- [Task instructions] The entire listing below needs to be transcribed word for word.

- [Source material]

▼▼▼

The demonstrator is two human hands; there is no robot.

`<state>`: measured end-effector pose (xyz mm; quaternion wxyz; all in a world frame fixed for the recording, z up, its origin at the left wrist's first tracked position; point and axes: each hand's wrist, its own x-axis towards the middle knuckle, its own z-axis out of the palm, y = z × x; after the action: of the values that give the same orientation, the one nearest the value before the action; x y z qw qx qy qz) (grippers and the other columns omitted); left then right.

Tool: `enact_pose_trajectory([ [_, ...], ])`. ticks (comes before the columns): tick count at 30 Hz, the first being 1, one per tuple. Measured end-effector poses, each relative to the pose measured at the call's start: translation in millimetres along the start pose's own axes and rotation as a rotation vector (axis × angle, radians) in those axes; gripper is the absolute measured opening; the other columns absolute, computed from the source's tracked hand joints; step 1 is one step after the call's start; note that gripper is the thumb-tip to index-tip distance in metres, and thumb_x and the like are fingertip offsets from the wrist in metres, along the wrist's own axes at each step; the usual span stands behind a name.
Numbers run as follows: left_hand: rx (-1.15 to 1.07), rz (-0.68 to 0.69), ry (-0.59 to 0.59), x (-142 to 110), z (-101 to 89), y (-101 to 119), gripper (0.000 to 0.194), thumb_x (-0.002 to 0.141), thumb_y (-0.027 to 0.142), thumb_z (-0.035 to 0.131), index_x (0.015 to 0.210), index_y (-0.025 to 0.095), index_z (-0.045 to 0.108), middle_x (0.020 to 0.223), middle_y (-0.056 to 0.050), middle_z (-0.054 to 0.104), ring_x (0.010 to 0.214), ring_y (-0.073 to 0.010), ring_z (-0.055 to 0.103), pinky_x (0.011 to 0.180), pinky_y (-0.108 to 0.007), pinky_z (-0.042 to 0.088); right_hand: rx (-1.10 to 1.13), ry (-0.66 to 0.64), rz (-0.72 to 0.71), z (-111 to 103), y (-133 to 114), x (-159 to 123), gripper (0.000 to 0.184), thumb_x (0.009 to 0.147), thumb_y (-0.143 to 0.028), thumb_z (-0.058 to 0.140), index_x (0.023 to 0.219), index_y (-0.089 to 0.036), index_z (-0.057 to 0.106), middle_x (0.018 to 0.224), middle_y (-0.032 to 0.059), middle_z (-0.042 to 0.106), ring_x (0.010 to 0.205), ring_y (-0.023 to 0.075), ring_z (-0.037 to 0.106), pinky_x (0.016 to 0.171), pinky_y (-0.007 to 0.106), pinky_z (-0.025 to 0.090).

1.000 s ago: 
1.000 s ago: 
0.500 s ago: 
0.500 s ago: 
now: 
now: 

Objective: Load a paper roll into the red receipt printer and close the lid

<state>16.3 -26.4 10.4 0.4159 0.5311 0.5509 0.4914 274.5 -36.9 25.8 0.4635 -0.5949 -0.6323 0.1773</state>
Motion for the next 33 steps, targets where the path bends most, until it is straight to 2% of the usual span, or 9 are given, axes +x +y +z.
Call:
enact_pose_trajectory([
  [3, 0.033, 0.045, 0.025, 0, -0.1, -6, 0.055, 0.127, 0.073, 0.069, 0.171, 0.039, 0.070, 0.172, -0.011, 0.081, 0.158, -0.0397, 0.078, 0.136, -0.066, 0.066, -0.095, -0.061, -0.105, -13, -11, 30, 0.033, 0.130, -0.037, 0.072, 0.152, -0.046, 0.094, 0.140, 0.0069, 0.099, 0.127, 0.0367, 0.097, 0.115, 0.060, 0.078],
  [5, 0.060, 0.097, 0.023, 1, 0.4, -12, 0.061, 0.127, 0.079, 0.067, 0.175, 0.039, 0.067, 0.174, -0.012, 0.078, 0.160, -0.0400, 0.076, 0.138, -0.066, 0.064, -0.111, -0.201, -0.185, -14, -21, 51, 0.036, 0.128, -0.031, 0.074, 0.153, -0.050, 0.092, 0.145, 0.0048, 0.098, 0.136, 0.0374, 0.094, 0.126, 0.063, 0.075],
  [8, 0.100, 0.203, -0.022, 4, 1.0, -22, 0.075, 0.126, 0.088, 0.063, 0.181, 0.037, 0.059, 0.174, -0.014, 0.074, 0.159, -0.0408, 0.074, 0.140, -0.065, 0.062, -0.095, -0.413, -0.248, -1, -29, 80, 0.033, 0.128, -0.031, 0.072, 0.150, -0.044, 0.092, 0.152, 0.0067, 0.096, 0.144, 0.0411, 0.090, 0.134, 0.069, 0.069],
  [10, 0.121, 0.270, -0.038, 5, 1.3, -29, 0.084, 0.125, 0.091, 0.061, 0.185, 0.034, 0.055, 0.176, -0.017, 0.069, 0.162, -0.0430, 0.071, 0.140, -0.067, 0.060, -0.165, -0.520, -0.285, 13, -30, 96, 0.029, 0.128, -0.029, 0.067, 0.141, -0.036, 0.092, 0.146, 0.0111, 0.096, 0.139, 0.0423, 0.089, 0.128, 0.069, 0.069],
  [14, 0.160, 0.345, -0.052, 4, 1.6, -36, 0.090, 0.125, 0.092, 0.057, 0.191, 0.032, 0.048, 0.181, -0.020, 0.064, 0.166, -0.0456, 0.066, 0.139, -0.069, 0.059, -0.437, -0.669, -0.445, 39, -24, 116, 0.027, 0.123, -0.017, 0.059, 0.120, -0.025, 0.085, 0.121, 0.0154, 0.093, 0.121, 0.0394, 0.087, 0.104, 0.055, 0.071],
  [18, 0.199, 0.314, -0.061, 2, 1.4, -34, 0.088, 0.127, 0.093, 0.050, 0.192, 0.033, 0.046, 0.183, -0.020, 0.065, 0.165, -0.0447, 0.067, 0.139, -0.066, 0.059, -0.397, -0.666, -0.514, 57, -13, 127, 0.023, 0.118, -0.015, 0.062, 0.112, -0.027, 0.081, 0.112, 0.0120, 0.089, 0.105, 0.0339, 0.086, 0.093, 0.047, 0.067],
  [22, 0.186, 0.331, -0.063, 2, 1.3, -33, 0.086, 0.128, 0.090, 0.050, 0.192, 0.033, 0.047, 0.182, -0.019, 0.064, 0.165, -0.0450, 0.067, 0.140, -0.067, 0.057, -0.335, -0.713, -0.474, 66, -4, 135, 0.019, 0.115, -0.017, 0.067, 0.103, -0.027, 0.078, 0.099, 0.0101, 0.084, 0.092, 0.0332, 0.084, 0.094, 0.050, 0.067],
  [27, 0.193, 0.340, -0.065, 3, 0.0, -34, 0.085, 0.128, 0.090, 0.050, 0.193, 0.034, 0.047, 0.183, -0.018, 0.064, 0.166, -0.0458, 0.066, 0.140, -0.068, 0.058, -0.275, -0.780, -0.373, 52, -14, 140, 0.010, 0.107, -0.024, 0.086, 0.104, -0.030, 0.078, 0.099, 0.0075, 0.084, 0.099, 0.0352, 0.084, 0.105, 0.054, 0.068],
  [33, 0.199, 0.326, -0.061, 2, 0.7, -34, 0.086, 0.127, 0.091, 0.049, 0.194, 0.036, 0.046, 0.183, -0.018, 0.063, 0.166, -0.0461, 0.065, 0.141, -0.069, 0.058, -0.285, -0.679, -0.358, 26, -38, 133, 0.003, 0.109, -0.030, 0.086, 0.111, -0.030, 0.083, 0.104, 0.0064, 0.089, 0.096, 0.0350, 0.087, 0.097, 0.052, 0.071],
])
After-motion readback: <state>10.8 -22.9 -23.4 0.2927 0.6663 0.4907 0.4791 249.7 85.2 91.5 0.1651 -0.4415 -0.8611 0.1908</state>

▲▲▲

- [Response]
The demonstrator is two human hands; there is no robot.

`<state>`: measured end-effector pose (xyz mm; quaternion wxyz; all in a world frame fixed for the recording, z up, its origin at the left wrist's first tracked position; point and axes: each hand's wrist, its own x-axis towards the middle knuckle, its own z-axis out of the palm, y = z × x; after the action: of the values that give the same orientation, the one nearest the value before the action; x y z qw qx qy qz) (grippers and the other columns omitted); left then right.

Tool: `enact_pose_trajectory([ [_, ...], ])`. ticks (comes before the columns): tick count at 30 Hz, the first being 1, one per tuple. Measured end-effector poses, each relative to the pose measured at the call's start: translation in millimetres along the start pose's own axes and rotation as a rotation vector (axis × angle, radians) in those axes; gripper is the absolute measured opening; the other columns absolute, computed from the source's tracked hand joints; step 1 is one step after the call's start; note that gripper is the thumb-tip to index-tip distance in metres, and thumb_x and the like are fingertip offsets from the wrist in metres, along the wrist's own axes at each step; the usual span stands behind a name.
Numbers run as follows: left_hand: rx (-1.15 to 1.07), rz (-0.68 to 0.69), ry (-0.59 to 0.59), x (-142 to 110), z (-101 to 89), y (-101 to 119), gripper (0.000 to 0.194), thumb_x (-0.002 to 0.141), thumb_y (-0.027 to 0.142), thumb_z (-0.035 to 0.131), index_x (0.015 to 0.210), index_y (-0.025 to 0.095), index_z (-0.045 to 0.108), middle_x (0.020 to 0.223), middle_y (-0.056 to 0.050), middle_z (-0.054 to 0.104), ring_x (0.010 to 0.214), ring_y (-0.073 to 0.010), ring_z (-0.055 to 0.103), pinky_x (0.011 to 0.180), pinky_y (-0.108 to 0.007), pinky_z (-0.042 to 0.088); right_hand: rx (-1.10 to 1.13), ry (-0.66 to 0.64), rz (-0.72 to 0.71), z (-111 to 103), y (-133 to 114), x (-159 to 123), gripper (0.000 to 0.184), thumb_x (0.009 to 0.147), thumb_y (-0.143 to 0.028), thumb_z (-0.058 to 0.140), index_x (0.023 to 0.219), index_y (-0.089 to 0.036), index_z (-0.057 to 0.106), middle_x (0.018 to 0.224), middle_y (-0.032 to 0.059), middle_z (-0.042 to 0.106), ring_x (0.010 to 0.205), ring_y (-0.023 to 0.075), ring_z (-0.037 to 0.106), pinky_x (0.016 to 0.171), pinky_y (-0.007 to 0.106), pinky_z (-0.025 to 0.090).

1.000 s ago: 
1.000 s ago: 
0.500 s ago: 
0.500 s ago: 
now: 
now: 

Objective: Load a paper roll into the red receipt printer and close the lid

<state>16.3 -26.4 10.4 0.4159 0.5311 0.5509 0.4914 274.5 -36.9 25.8 0.4635 -0.5949 -0.6323 0.1773</state>
Motion for the next 33 steps, targets where the path bends most, until it is straight to 2% of the usual span, or 9 are given, axes +x +y +z.
Call:
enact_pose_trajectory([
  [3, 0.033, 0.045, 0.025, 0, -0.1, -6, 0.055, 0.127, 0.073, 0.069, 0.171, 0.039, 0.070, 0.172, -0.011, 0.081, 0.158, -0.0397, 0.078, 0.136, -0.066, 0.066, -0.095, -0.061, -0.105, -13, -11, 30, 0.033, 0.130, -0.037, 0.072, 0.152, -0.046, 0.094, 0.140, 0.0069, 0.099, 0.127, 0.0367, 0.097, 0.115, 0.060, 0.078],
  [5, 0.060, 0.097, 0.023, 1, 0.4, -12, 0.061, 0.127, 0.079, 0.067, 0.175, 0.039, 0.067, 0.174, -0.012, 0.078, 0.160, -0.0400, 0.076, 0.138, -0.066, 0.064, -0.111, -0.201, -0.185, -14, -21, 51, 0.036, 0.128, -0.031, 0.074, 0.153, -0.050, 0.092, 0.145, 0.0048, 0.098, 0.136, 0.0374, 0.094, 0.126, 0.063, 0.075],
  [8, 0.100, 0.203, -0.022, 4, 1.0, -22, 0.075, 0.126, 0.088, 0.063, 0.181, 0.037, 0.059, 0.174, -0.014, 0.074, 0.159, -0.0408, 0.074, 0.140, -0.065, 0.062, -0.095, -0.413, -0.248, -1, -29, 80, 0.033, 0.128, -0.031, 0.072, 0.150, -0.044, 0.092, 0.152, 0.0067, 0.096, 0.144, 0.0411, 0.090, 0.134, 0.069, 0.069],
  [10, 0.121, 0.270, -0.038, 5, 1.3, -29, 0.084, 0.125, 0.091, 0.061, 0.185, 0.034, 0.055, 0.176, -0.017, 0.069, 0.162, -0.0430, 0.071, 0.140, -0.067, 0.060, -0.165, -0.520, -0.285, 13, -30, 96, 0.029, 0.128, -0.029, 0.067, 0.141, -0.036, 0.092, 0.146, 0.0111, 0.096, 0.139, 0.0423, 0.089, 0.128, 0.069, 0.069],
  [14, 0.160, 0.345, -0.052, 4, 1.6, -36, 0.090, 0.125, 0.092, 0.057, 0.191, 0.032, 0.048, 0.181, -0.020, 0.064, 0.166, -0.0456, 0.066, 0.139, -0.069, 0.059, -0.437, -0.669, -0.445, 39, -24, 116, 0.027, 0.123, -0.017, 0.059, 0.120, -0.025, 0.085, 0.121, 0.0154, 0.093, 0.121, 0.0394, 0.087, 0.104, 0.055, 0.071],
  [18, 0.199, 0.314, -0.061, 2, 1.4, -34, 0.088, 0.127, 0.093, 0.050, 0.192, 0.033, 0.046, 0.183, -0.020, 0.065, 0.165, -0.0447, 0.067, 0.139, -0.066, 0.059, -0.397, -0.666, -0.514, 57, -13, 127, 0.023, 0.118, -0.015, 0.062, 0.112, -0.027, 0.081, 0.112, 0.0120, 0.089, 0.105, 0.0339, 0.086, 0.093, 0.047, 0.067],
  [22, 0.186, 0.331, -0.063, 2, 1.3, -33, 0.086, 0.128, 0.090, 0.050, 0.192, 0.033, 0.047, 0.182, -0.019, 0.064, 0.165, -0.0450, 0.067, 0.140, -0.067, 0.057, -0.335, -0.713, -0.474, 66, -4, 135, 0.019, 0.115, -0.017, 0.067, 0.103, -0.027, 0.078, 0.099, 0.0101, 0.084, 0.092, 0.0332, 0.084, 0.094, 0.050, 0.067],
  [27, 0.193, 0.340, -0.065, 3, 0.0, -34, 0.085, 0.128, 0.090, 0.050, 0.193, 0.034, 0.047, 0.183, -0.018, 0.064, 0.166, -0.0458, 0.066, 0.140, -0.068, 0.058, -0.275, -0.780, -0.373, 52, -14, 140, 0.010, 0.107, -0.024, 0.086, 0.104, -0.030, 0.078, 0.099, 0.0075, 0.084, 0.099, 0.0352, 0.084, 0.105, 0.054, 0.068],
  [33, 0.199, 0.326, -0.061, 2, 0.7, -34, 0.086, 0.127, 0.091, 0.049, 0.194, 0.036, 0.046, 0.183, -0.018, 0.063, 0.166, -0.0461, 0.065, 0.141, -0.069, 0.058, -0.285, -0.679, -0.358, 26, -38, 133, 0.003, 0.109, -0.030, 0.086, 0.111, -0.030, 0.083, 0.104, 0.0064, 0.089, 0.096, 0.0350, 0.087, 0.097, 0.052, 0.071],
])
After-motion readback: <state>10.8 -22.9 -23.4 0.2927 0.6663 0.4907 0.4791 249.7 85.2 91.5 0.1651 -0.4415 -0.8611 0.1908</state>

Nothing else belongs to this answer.